PROBLEM TO WORK ON
Restate word for word the span that opens with the line containing "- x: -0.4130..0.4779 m" and closes with the final line of the data; give only those lines.
========
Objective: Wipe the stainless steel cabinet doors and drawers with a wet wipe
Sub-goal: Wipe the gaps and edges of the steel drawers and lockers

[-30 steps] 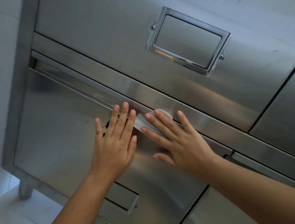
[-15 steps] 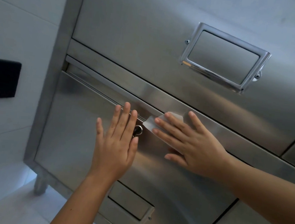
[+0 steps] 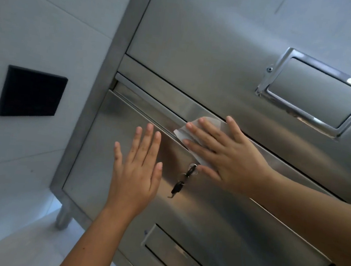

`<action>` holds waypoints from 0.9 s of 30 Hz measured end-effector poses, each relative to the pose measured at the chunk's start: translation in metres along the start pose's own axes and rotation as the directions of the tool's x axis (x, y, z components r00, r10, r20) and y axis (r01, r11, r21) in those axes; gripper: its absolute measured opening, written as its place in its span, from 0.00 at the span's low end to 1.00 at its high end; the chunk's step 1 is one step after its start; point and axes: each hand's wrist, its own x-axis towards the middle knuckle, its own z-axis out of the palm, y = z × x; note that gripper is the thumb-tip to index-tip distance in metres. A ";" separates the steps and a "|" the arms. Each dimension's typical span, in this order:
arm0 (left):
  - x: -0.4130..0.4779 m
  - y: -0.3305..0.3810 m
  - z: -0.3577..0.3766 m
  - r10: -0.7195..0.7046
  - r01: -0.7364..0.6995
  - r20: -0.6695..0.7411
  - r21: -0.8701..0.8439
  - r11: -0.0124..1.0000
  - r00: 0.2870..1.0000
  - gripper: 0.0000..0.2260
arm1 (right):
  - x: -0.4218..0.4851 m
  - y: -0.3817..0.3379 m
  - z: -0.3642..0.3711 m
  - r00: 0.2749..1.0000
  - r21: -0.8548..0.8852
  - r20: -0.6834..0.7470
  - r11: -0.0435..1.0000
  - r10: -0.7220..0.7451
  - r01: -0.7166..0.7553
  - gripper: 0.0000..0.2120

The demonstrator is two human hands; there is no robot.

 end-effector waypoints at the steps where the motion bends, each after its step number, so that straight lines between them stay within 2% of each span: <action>1: 0.000 -0.002 0.000 -0.012 0.012 0.005 0.001 1.000 1.000 0.25 | 0.004 0.001 0.000 1.000 0.006 -0.009 1.000 -0.006 0.006 0.27; 7: 0.001 -0.011 0.002 -0.093 0.092 0.027 0.026 0.995 0.995 0.25 | 0.024 0.004 -0.001 0.997 0.116 -0.054 0.992 -0.053 0.059 0.25; 15: 0.001 -0.028 0.003 -0.195 0.189 0.092 0.068 0.980 0.976 0.25 | 0.066 -0.002 -0.009 0.997 0.063 0.004 0.995 -0.072 0.072 0.26; 19: 0.004 -0.042 -0.001 -0.252 0.248 0.079 0.058 0.967 0.964 0.26 | 0.093 -0.008 -0.011 0.996 0.026 0.034 0.996 -0.081 0.081 0.27; 27: 0.014 -0.064 -0.024 -0.314 0.313 0.035 0.022 0.949 0.949 0.27 | 0.152 -0.023 -0.012 0.995 0.145 0.041 0.986 -0.092 0.085 0.29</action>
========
RESPONSE TO THE EXERCISE
  - x: -0.4130..0.4779 m
  - y: -0.3305..0.3810 m
  - z: -0.3577..0.3766 m
  - r10: -0.7195..0.7046
  - r01: -0.7364..0.6995
  - r20: -0.6695..0.7411
  - r21: -0.8701..0.8439
  - r11: -0.0124..1.0000
  - r00: 0.2870..1.0000
  - gripper: 0.0000..0.2260
arm1 (right):
  - x: -0.4218..0.4851 m
  - y: -0.3817..0.3379 m
  - z: -0.3642..0.3711 m
  - r00: 0.2749..1.0000
  - r21: -0.8548..0.8852
  - r20: -0.6834..0.7470
  - r11: -0.0435..1.0000
  - r10: -0.7220..0.7451
  - r01: -0.7166..0.7553
  - gripper: 0.0000..0.2120

The demonstrator is two human hands; there is no robot.

 end-effector waypoints at the steps where the motion bends, each after its step number, so that straight lines between them stay within 2% of each span: <action>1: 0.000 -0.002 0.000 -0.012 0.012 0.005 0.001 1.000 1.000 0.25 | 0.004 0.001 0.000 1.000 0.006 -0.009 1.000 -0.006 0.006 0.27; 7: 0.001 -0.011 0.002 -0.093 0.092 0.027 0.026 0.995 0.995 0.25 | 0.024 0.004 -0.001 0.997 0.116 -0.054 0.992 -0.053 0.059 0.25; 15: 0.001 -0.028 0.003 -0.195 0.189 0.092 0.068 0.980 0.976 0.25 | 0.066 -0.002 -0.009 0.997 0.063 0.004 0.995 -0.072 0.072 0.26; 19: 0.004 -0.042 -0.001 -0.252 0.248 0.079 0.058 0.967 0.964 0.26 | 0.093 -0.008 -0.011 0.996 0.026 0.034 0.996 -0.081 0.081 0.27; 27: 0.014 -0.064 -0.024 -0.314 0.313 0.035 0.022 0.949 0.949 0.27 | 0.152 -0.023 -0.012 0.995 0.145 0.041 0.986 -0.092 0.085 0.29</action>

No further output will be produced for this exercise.